Romance and the city

Thank God Corbusier wasn’t allowed to do this:

The larger point Elizabeth Farrelly made (last night at the Albert Hall) was that modernism has meant cities as objects rather than ‘containers for humans’. Modernist cities planned on Corbusian lines plant imposing objects and leave the spaces to fend for themselves, whereas the ideal city - ideal because green, creative, lovely, enchanting - uses the objects to shape the common spaces. The buildings are simply the wallpaper of streets and squares as inviting rooms for people to live in, not look at. I like this notion, but don’t see that it has to be quite as gendered as Farrelly makes it: towering as masculine, textured as feminine. Whatever might be argued about modernism and masculinity, you don’t have to see modernism’s remedies as feminine to think they’d make better cities. More interesting to me was the tension between planned spaces as livable and organic spaces as lovable. Planned space might tick all the boxes, but the plan’s no good if people don’t flow wantonly and naturally in and out of the space. The answer seems to be about the play of both in history: what Farrelly called a ‘dance’ of evolution and intervention across time.

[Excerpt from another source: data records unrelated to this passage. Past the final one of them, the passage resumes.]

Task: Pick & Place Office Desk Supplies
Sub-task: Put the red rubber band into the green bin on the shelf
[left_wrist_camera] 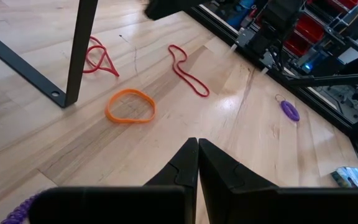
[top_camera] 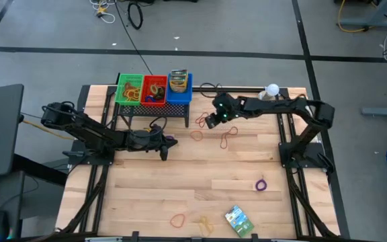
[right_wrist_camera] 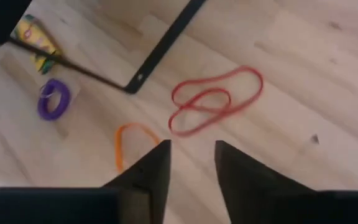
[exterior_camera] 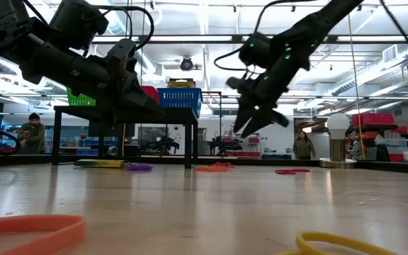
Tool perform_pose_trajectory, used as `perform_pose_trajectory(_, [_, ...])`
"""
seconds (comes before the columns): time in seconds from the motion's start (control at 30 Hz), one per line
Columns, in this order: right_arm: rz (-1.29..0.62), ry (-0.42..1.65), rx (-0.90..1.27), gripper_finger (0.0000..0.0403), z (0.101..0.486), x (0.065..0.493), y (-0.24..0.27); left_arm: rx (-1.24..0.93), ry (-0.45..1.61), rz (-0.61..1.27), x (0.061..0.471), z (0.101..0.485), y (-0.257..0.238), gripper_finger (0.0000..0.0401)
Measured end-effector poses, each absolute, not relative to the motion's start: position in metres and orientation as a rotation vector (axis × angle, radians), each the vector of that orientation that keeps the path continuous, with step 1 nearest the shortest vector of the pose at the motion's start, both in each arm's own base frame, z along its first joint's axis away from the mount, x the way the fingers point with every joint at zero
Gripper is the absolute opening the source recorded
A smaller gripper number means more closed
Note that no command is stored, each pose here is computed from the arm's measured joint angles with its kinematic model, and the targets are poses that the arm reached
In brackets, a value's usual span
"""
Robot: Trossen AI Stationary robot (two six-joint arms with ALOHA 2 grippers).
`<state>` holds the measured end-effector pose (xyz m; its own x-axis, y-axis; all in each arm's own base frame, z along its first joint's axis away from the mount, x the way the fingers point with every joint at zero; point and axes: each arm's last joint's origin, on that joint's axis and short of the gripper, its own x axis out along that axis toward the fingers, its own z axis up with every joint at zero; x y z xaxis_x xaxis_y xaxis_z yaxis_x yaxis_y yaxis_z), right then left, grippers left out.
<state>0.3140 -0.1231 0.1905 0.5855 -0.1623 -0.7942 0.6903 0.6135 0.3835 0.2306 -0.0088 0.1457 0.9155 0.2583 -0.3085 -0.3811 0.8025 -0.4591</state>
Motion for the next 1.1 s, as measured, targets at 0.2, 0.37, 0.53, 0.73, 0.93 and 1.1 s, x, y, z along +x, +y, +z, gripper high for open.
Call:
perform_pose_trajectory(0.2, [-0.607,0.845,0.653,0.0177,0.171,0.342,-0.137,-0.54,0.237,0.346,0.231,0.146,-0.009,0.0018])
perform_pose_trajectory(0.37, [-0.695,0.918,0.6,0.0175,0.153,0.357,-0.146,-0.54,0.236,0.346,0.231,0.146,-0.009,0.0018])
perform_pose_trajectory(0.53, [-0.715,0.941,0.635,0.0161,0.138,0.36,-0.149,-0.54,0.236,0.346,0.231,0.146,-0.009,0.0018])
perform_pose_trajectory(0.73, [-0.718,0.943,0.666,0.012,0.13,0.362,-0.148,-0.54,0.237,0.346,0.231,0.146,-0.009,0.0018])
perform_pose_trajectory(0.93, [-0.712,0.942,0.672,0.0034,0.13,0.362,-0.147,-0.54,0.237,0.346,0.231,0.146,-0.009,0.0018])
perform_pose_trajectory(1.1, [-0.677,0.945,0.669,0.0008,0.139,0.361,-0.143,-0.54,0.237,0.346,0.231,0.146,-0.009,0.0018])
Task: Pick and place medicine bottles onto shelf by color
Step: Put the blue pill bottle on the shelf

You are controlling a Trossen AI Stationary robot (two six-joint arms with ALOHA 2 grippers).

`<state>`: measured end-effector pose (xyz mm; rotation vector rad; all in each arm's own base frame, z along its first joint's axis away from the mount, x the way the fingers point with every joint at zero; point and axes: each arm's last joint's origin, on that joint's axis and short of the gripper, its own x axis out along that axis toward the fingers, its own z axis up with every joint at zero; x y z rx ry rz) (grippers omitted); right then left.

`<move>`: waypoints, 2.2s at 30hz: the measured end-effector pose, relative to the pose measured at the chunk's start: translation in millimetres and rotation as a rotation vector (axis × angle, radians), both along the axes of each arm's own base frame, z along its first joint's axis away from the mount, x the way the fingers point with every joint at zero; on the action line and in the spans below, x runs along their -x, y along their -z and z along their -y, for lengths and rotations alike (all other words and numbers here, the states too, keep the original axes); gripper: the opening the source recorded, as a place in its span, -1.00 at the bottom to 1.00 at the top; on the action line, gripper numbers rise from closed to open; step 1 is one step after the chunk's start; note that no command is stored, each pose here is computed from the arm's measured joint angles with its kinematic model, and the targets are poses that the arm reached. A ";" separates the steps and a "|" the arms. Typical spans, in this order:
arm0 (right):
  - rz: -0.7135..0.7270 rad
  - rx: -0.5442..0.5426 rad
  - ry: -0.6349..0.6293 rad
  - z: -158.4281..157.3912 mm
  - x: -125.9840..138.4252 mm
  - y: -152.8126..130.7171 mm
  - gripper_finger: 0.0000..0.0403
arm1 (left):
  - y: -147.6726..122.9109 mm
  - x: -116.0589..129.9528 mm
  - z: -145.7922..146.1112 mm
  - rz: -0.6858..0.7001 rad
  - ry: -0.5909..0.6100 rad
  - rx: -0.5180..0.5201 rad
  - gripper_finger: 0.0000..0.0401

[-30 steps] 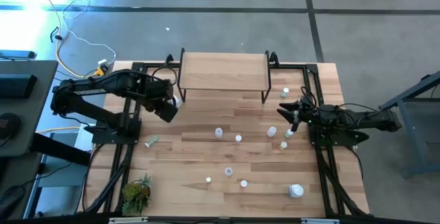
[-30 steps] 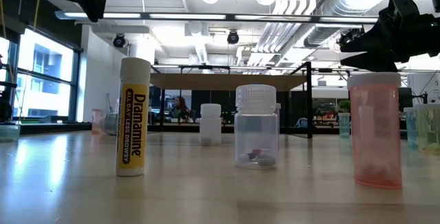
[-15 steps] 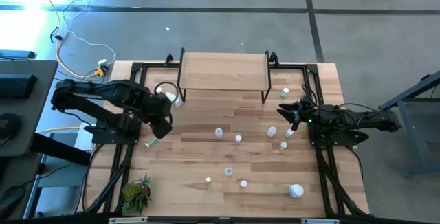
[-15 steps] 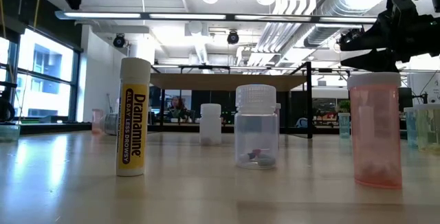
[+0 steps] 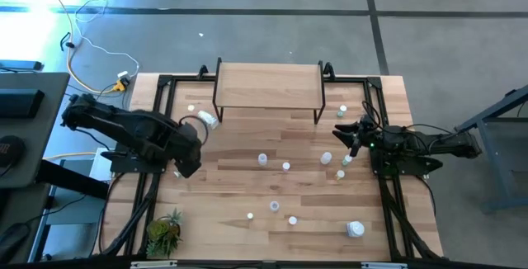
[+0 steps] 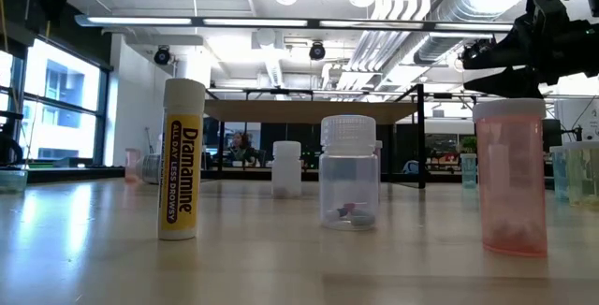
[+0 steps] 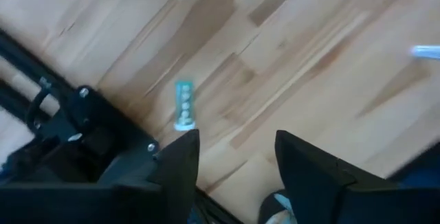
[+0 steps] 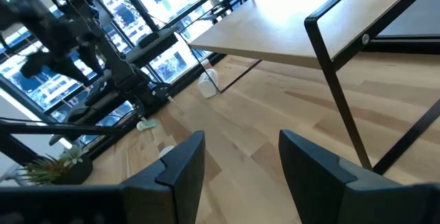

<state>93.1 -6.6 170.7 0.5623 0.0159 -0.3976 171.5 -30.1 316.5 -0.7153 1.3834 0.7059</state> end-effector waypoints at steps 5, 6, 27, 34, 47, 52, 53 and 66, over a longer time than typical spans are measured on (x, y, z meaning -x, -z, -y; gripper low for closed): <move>0.000 0.000 0.000 0.0 0.0 0.0 -0.12 | 41.9 1.3 5.8 -0.078 -0.036 -0.001 -0.09; 0.000 0.000 0.000 0.0 0.0 0.1 -0.12 | 50.1 0.0 6.5 -0.075 -0.049 0.014 -0.10; 0.005 0.000 0.004 0.1 -0.1 -0.4 -0.12 | 127.7 15.2 5.8 -0.195 -0.173 0.078 -0.15; 0.006 0.000 0.003 0.1 -0.1 -0.5 -0.12 | 131.2 13.4 6.9 -0.226 -0.159 0.095 -0.15; 0.006 -0.001 -0.002 -0.1 -0.1 -0.5 -0.12 | 158.5 -1.1 6.0 -0.392 -0.158 0.093 -0.15; 0.007 -0.002 -0.001 0.0 -0.1 -0.5 -0.12 | 170.0 -8.5 2.9 -0.416 -0.148 0.097 -0.15; 0.008 -0.003 -0.001 -0.1 -0.1 -0.5 -0.12 | 172.6 -9.1 1.8 -0.432 -0.156 0.095 -0.15; 0.018 -0.025 -0.003 -0.1 -0.2 -0.7 -0.12 | 199.5 -16.1 -5.3 -0.573 -0.107 0.151 -0.15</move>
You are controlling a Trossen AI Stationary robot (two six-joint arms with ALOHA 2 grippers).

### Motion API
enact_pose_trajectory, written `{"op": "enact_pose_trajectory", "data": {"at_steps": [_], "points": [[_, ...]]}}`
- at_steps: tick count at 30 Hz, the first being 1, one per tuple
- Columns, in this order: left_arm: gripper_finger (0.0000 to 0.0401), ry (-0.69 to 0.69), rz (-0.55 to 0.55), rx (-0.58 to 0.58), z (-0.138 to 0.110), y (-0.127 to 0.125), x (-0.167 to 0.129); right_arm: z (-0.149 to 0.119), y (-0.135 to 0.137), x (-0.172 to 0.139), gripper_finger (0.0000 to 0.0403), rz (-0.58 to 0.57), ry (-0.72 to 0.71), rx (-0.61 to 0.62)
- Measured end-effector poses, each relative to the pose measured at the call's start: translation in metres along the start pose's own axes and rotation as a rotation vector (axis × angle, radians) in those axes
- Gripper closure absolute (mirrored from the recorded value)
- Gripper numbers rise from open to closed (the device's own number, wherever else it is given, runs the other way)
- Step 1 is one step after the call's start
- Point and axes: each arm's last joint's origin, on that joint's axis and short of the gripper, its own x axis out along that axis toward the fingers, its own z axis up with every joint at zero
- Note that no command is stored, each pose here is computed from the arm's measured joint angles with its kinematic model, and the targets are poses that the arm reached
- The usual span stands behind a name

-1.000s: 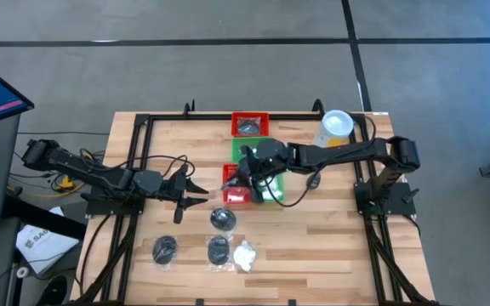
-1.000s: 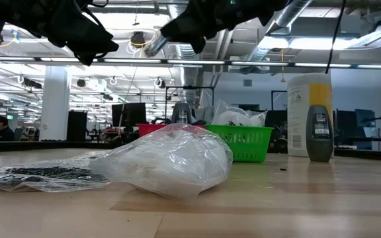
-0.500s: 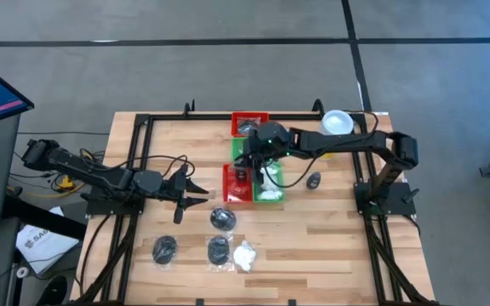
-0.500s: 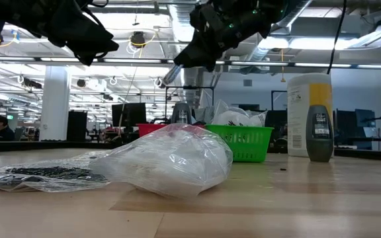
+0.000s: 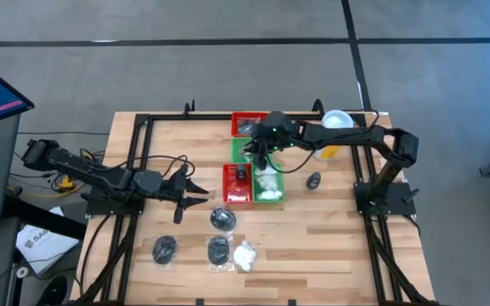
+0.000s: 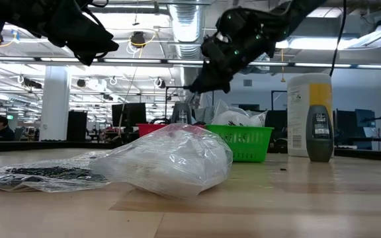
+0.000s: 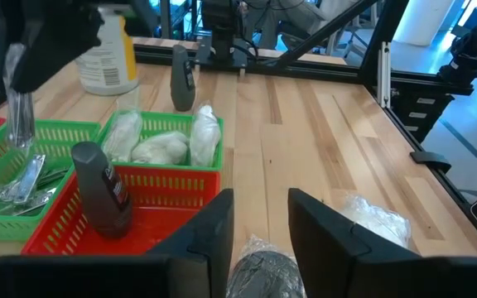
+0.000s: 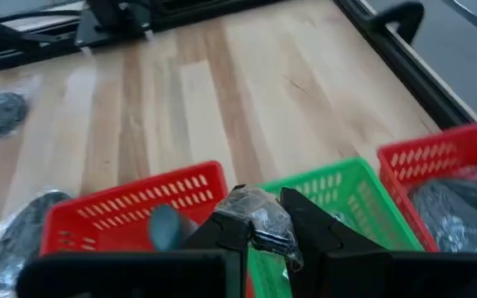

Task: Pick & Place Travel size toiletries
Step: Put the silver nail cutter into the top green bin

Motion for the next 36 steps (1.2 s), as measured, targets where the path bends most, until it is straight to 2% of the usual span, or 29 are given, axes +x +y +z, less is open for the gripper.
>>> {"op": "enact_pose_trajectory", "data": {"at_steps": [16, 36], "points": [[0.0297, -0.006, -0.001, -0.002, 0.001, 0.0, 0.0, -0.035, -0.039, 0.0, 0.0366, -0.08, -0.074, 0.114], [0.0297, -0.007, -0.001, -0.002, 0.001, 0.0, 0.0, -0.036, -0.04, 0.0, 0.0339, -0.082, -0.086, 0.123]]}}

Maybe that’s why Canberra feels overplanned and undercooked. The dance is only just getting started. Maybe in two or three or five hundred years, Canberra will be closer to the enchanting ideal.  

A tale of crime and cooking

A glance around most bookshops would suggest what Elizabeth Farrelly's publishing friend says more bluntly: not much sells besides cookery and crime.

This had me wondering what lies behind the appeal of both, and if there's a connection between them. If there is, I think it might have something to do with the satisfaction of appetites. An appetite, on the one hand, for adventure, justice, revelation, restoration, above all, perhaps, for story; and on the other, not simply for food, but for creativity, community, husbandry, bounty. Perhaps they offer simpler satisfactions than the more intellectually challenging works that languish on the shelves, but the appetites they satisfy are not in themselves unhealthy or untoward.

Yet if these appetites are perennial, why do they drive the book market now in a way they haven't before? Perhaps because we live in an age of satisfaction. If the Rolling Stones couldn't get none, we can get plenty, usually at the swipe of a card or the click of a button. And if the Stones' idea of satisfaction was too lofty (which seems doubtful), ours is simple enough. In an age where our wealth lets us gratify our wishes more readily than ever, our wishes are more than ever commensurate to what money can buy.

That's the cynical view I suppose. We like crime novels and cookbooks because they meet most simply our simplest needs. The other view might be that our simplest needs tell us more about ourselves than our more complex needs. That if the alternative to crime and cooking is smudgy, plotless literary fiction that matters terribly in some way we don't quite understand, or literary non-fiction that rambles over wide terrain without arriving anywhere, then maybe crime and cooking offer more genuine assistance with our project of human being.

To support such a view, Toni Morrison might be summoned. “For me, Art is the restoration of order. It may discuss all sorts of terrible things, but there must be satisfaction at the end. A little bit of hunger, but also satisfaction.”